このラボは完了するまで、約 30 分かかります。
開始する前に
管理レベルのアクセス権を持つ Azure サブスクリプションが必要です。
Azure Databricks ワークスペースをプロビジョニングする
ヒント: 既に Azure Databricks ワークスペースがある場合は、この手順をスキップして、既存のワークスペースを使用できます。

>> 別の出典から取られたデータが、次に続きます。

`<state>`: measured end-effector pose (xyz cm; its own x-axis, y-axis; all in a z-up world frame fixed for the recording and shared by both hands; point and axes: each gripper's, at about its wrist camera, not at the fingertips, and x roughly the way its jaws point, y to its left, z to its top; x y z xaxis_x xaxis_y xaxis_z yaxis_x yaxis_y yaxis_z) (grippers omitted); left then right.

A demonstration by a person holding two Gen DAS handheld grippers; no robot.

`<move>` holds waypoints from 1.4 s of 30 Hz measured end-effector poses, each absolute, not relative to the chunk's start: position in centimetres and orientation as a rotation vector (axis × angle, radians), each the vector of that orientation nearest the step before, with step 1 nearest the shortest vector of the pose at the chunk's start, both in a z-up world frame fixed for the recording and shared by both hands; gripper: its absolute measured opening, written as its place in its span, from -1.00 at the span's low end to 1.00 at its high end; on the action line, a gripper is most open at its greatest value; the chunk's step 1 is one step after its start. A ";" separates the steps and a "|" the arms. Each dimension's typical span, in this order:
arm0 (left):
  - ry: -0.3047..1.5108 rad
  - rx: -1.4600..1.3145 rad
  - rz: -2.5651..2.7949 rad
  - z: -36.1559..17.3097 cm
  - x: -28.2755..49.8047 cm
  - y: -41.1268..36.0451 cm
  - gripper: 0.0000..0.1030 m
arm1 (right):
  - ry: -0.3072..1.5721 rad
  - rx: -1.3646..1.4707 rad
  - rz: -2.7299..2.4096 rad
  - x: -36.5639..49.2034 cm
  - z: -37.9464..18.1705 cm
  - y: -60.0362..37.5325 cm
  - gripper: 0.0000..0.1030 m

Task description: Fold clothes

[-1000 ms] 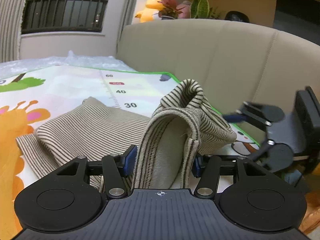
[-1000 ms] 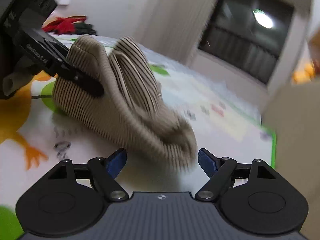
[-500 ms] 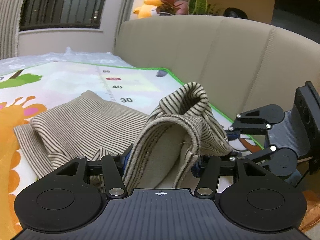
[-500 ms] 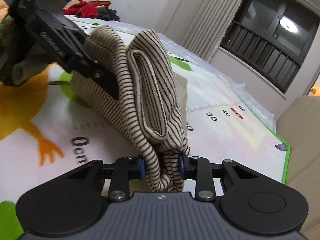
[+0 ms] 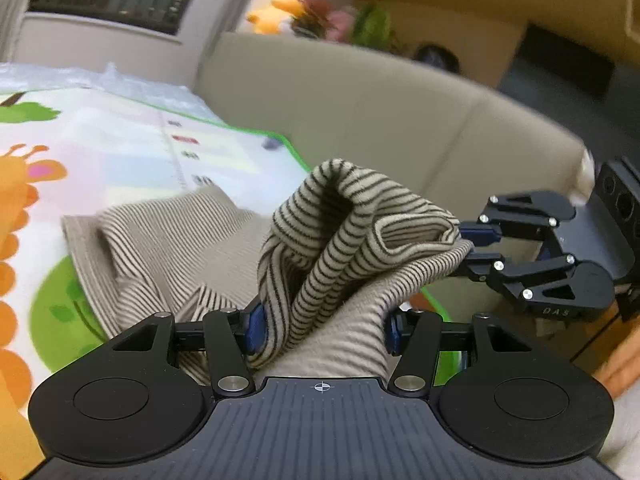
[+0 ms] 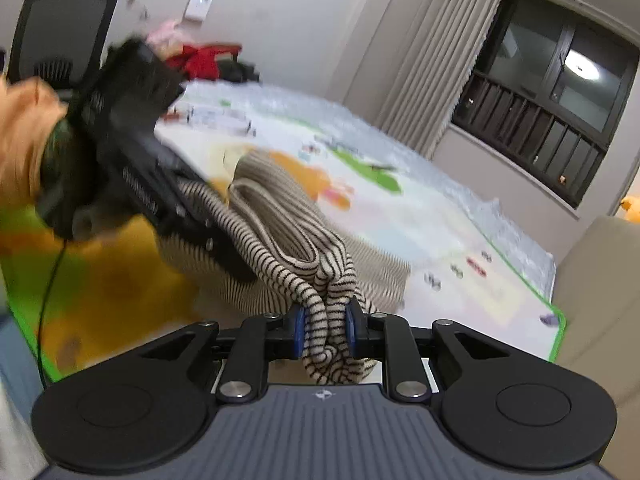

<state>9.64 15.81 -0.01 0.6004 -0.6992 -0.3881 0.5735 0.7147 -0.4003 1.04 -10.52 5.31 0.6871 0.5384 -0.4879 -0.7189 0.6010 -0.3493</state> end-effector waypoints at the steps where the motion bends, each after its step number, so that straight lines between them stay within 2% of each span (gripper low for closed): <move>1: 0.541 -0.257 -0.726 0.2 10.2 16.3 0.13 | 0.343 -0.548 0.746 2.0 5.7 -10.2 -0.64; 7: 0.459 -0.277 -0.530 1.6 15.0 18.9 0.13 | 0.351 -0.382 0.728 12.5 6.0 -8.3 -0.63; 11: 0.427 -0.322 -0.376 2.2 16.8 21.6 0.11 | 0.484 -0.306 0.667 20.0 2.5 -6.5 -0.57; 13: 0.407 -0.327 -0.370 2.9 16.4 22.3 0.16 | 0.543 -0.279 0.615 22.7 0.7 -5.9 -0.52; 14: 0.412 -0.319 -0.392 2.9 16.5 21.7 0.22 | 0.555 -0.250 0.594 23.2 -0.1 -6.0 -0.40; 16: 0.422 -0.301 -0.436 3.0 16.7 20.5 0.23 | 0.569 -0.171 0.539 24.1 -1.0 -6.4 0.03; 18: 0.432 -0.282 -0.479 3.0 16.9 19.3 0.23 | 0.587 -0.105 0.527 25.0 -1.5 -7.0 0.08; 22: 0.525 -0.249 -0.472 0.5 19.4 16.9 0.22 | 0.550 -0.099 0.513 24.9 -1.0 -7.7 0.08; 23: 0.549 -0.261 -0.457 -0.2 20.0 17.1 0.22 | 0.512 -0.109 0.502 24.2 -0.3 -7.8 0.00; 24: 0.571 -0.272 -0.442 -1.0 20.5 17.3 0.22 | 0.477 -0.107 0.507 23.6 0.6 -8.0 -0.25; 25: 0.583 -0.283 -0.433 -1.5 21.0 17.7 0.23 | 0.443 -0.097 0.521 23.2 1.6 -8.1 -0.35; 29: 0.600 -0.314 -0.410 -2.7 21.9 18.6 0.31 | 0.468 -0.023 0.615 23.8 2.9 -7.6 -0.35; 32: 0.607 -0.304 -0.376 -3.1 21.8 19.0 0.34 | 0.626 -0.045 0.584 26.2 -0.9 -5.6 -0.34; 35: 0.615 -0.319 -0.361 -3.0 21.8 19.3 0.35 | 0.616 0.012 0.559 26.9 -3.4 -6.1 -0.32; 37: 0.614 -0.305 -0.359 -2.8 21.9 19.0 0.36 | 0.619 0.045 0.554 26.8 -3.0 -6.7 -0.31; 42: 0.611 -0.299 -0.355 -2.8 21.7 18.9 0.39 | 0.533 -0.039 0.538 22.9 -0.7 -8.1 0.01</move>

この演習には、新しい Azure Databricks ワークスペースをプロビジョニングするスクリプトが含まれています。 このスクリプトは、この演習で必要なコンピューティング コアに対する十分なクォータが Azure サブスクリプションにあるリージョンに、Premium レベルの Azure Databricks ワークスペース リソースを作成しようとします。また、使用するユーザー アカウントのサブスクリプションに、Azure Databricks ワークスペース リソースを作成するための十分なアクセス許可があることを前提としています。 十分なクォータやアクセス許可がないためにスクリプトが失敗した場合は、Azure portal で、Azure Databricks ワークスペースを対話形式で作成してみてください。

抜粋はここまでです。